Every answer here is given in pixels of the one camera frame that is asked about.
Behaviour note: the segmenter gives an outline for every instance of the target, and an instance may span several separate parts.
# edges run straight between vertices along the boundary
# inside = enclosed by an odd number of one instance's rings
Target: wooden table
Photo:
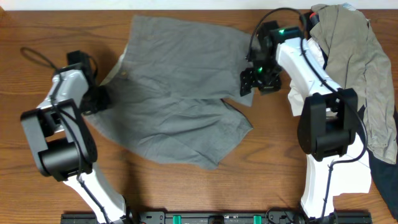
[[[82,50],[99,63],[102,80],[126,46],[135,14],[209,22],[251,32],[267,11],[58,11],[6,12],[0,17],[0,222],[59,223],[64,212],[90,212],[65,184],[42,177],[33,161],[19,122],[23,111],[35,108],[50,90],[53,71],[23,59],[22,46],[32,47],[58,66],[65,55]],[[397,11],[364,11],[392,61],[398,86]],[[297,16],[279,13],[282,26],[298,24]],[[303,194],[306,160],[296,137],[298,118],[283,89],[254,96],[253,107],[233,104],[252,122],[242,143],[217,170],[191,165],[161,165],[147,161],[100,136],[90,127],[99,152],[99,166],[116,190],[139,210],[266,211],[296,208]],[[374,184],[368,194],[342,195],[335,207],[363,209],[375,223],[394,223]]]

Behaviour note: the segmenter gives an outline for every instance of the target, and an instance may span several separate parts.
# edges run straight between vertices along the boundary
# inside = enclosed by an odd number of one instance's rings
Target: green tape
[[[262,218],[260,215],[253,216],[253,224],[261,224]]]
[[[181,224],[181,215],[173,216],[173,224]]]

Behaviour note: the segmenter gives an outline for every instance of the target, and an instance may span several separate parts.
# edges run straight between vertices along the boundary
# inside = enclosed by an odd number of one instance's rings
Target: folded cloth
[[[125,53],[104,80],[112,106],[86,118],[152,161],[215,169],[252,130],[221,100],[251,106],[253,94],[239,95],[249,39],[229,27],[136,16]]]
[[[320,22],[312,38],[328,57],[327,74],[342,88],[354,88],[358,109],[365,106],[368,148],[374,156],[396,163],[397,130],[394,125],[394,87],[391,62],[383,52],[362,12],[344,5],[316,5]]]

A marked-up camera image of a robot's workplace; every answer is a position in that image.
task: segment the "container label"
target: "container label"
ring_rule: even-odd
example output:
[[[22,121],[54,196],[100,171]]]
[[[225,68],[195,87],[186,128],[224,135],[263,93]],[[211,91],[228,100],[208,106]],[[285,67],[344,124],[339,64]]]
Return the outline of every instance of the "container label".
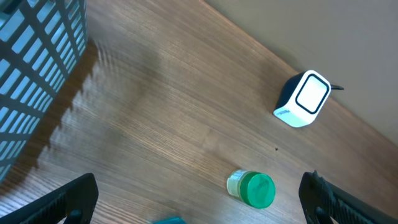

• [Assigned task] Will you repeat the material above, but only from the line containing "Target: folded cloth" through its last line, exactly and without the pictures?

• [Result of the task]
Target: folded cloth
[[[125,53],[104,80],[112,106],[86,118],[152,161],[215,169],[252,130],[221,100],[251,106],[253,94],[239,95],[249,39],[229,27],[136,16]]]
[[[320,22],[312,38],[328,57],[327,74],[342,88],[354,88],[358,109],[365,106],[368,148],[374,156],[396,163],[397,130],[394,125],[394,87],[391,62],[383,52],[362,12],[344,5],[316,5]]]

A marked-up camera image of a robot's workplace; every answer is a position in that image.
task: segment the "container label"
target: "container label"
ring_rule: even-odd
example output:
[[[22,121],[54,196],[100,171]]]
[[[225,68],[195,87],[186,128],[224,135],[263,93]],[[211,91],[228,100],[208,106]],[[285,67],[344,124],[339,64]]]
Return the outline of every instance of the "container label".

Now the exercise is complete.